[Dataset records]

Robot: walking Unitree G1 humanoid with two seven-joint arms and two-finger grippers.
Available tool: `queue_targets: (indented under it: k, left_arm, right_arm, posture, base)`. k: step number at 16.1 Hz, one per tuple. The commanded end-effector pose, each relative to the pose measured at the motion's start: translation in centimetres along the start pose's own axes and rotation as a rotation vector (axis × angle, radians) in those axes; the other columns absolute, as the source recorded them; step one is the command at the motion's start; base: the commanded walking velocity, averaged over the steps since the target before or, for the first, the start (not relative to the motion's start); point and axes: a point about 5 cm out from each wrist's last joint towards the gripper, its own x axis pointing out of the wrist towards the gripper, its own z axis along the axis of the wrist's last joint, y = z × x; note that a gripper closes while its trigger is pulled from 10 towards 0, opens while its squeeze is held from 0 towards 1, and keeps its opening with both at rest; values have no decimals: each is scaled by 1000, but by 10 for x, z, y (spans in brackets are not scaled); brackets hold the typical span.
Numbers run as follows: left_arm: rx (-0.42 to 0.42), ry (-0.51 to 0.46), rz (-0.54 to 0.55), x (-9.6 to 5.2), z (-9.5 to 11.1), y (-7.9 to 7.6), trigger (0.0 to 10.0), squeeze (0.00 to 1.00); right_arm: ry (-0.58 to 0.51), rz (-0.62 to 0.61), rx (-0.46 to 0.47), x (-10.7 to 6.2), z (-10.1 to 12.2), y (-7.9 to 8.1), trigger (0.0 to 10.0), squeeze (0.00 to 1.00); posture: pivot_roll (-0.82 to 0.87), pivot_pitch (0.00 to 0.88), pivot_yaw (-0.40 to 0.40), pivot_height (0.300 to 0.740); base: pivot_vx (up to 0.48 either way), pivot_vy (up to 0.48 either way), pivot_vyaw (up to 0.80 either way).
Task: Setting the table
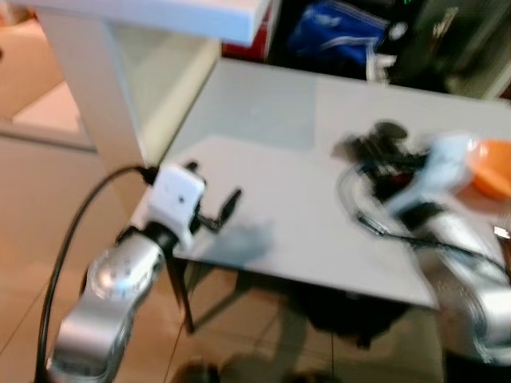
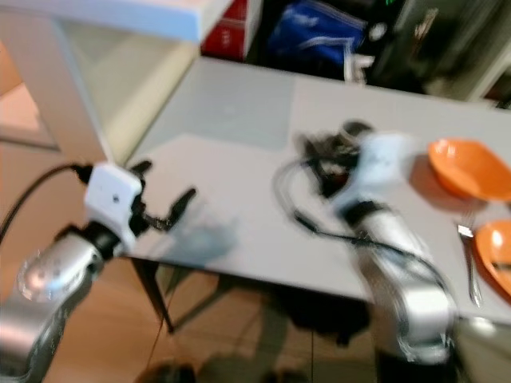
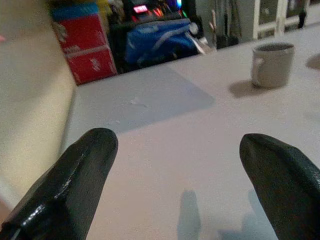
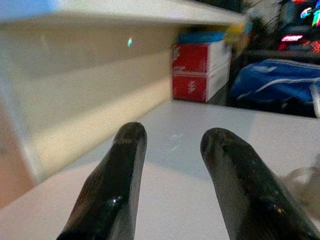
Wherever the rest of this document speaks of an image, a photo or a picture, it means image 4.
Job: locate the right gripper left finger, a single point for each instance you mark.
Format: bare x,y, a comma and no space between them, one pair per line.
112,187

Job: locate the teal flat item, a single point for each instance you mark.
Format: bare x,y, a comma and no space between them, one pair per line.
200,38

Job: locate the white table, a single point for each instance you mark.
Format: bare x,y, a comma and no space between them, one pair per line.
100,75

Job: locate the blue bag with white stripes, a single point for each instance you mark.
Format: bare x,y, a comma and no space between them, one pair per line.
275,80

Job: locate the colourful neon light display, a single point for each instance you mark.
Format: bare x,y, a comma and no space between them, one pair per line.
307,15

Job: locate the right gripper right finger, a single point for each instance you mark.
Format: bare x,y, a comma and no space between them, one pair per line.
245,187

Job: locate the red and white cardboard box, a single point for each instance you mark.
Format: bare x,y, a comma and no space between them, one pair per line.
190,72

[/Dataset records]

Exercise details -
Please retype the listing exactly, leaving out any images.

Expected answer -
Robot: walking Unitree G1 humanoid with two seven-joint arms and two-finger grippers.
Available tool: `queue_targets: (indented under it: k, left_arm, right_arm, posture, base)`. k: step number at 16.1 Hz, one per tuple. The commanded end-effector pose, each relative to the pose measured at the motion's start: translation in centimetres along the start pose's own axes and rotation as a rotation vector (axis × angle, radians) in those axes; the other columns absolute, as the source recorded them; step one is the command at the motion's start; base: the commanded walking velocity, averaged over the steps since the target before or, for the first, the start (not relative to the motion's start); point and axes: a point about 5 cm out from each wrist's last joint towards the gripper, its own x axis pointing out of the wrist towards the gripper, its own z axis along the axis of the wrist's last joint, y = z × x; note that a gripper closes while its trigger is pulled from 10 towards 0, opens while its squeeze is held from 0 towards 1, and keeps its opening with both at rest; values have no decimals: each is scaled by 1000, but by 10 for x, z, y (spans in brackets are not scaled); brackets hold the typical span.
Numbers run as follows: left_arm: rx (-0.42 to 0.42), ry (-0.51 to 0.46), rz (-0.54 to 0.55), x (-9.6 to 5.2), z (-9.5 to 11.1), y (-7.9 to 7.6), trigger (0.0 to 10.0), squeeze (0.00 to 1.00); right_arm: ry (-0.58 to 0.51), rz (-0.62 to 0.61), rx (-0.46 to 0.47), x (-10.7 to 6.2), z (-10.1 to 12.2), y (-7.9 to 8.1), trigger (0.0 to 10.0), squeeze (0.00 to 1.00); posture: pivot_roll (-0.82 to 0.87), pivot_pitch (0.00 to 0.88), pivot_yaw (-0.40 to 0.40), pivot_height (0.300 to 0.740); base: pivot_vx (up to 0.48 either way), pivot_vy (up to 0.48 either way), pivot_vyaw (up to 0.80 either way).
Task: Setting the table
Wherever the rest of this document speaks of an image, a photo or a picture, it means image 4.
Job: locate the right gripper left finger, a single point for each instance you mark.
Format: bare x,y, a comma and no space between them, one pair per line.
112,187

Job: locate the teal flat item, a single point for each instance you mark.
Format: bare x,y, a comma and no space between them, one pair per line.
200,38

Job: locate the white table, a single point for each instance you mark.
Format: bare x,y, a comma and no space between them, one pair per line.
100,75

Job: locate the blue bag with white stripes, a single point for each instance you mark.
Format: bare x,y, a comma and no space between them, one pair per line.
275,80

Job: locate the colourful neon light display, a single point for each instance you mark.
Format: bare x,y, a comma and no space between them, one pair per line.
307,15

Job: locate the right gripper right finger, a single point for each instance you mark.
Format: bare x,y, a comma and no space between them, one pair per line.
245,187

Job: locate the red and white cardboard box, a single point for each instance you mark.
Format: bare x,y, a comma and no space between them, one pair per line.
190,72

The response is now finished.